Sunday, April 21, 2013

Do you prefer bucks or dollars?

"The middle ground, it is true, had by the late eighteenth century operated to create a common system of exchange and even unit systems of values. Traders in the southern pays d'en haut [roughly, the Great Lakes region] had, for instance, instituted the buck--the hide of a large male white-tailed deer--as the standard unit in whose terms they calculated both the value of other furs and of European manufactures. The buck, in turn, became equated with an American silver dollar." (484) --Richard White, The Middle Ground: Indians, Empires, and Republics in the Great Lakes Region, 1650-1815
White-tailed Deer
(From U.S. Fish & Wildlife Service)


A world of explanation: White defines the "middle ground" as the "place in between: in between cultures, peoples, and in between empires and the nonstate world of villages." In other words, the middle ground is not necessarily a geographic place. It was the "place" at which two completely different cultures, Indians and Europeans, could meet, understand each other, and establish trading relationships. As a general idea, this idea of a middle ground could apply to many different instances in history. White has chosen to apply the concept to the Great Lakes Region from the 17th to 19th centuries.

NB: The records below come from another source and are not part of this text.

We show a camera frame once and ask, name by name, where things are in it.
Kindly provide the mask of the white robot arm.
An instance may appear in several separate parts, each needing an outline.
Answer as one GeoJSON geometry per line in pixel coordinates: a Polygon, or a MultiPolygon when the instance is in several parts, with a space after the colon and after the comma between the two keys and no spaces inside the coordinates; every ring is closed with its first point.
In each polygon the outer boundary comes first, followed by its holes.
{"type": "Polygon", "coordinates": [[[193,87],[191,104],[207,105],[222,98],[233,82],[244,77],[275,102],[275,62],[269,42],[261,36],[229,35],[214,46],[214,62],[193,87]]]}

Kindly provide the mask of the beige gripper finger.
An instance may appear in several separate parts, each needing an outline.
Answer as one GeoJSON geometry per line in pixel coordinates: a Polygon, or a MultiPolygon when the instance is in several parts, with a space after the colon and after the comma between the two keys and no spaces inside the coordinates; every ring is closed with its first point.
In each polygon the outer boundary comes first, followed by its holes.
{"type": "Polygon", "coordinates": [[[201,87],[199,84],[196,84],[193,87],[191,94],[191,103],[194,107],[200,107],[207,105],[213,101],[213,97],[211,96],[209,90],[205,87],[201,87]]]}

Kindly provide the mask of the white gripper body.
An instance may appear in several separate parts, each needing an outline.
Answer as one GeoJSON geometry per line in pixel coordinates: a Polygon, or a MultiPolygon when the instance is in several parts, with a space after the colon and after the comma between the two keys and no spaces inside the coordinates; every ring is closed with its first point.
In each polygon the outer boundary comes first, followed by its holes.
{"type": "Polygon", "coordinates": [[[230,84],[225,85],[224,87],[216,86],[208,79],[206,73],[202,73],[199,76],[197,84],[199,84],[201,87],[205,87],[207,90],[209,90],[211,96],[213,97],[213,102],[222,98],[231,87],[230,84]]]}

So a buck was a originally a real buckskin, not a paper dollar! Actually, almost anything can serve as money. Buckskins, paper, silver, gold, beads, tobacco, have all been used as money in the past. The major requirement is that when you receive money in exchange for your goods or services, you have confidence that you can turn around and use the money to purchase something you want to buy--in other words, that that person will accept your money.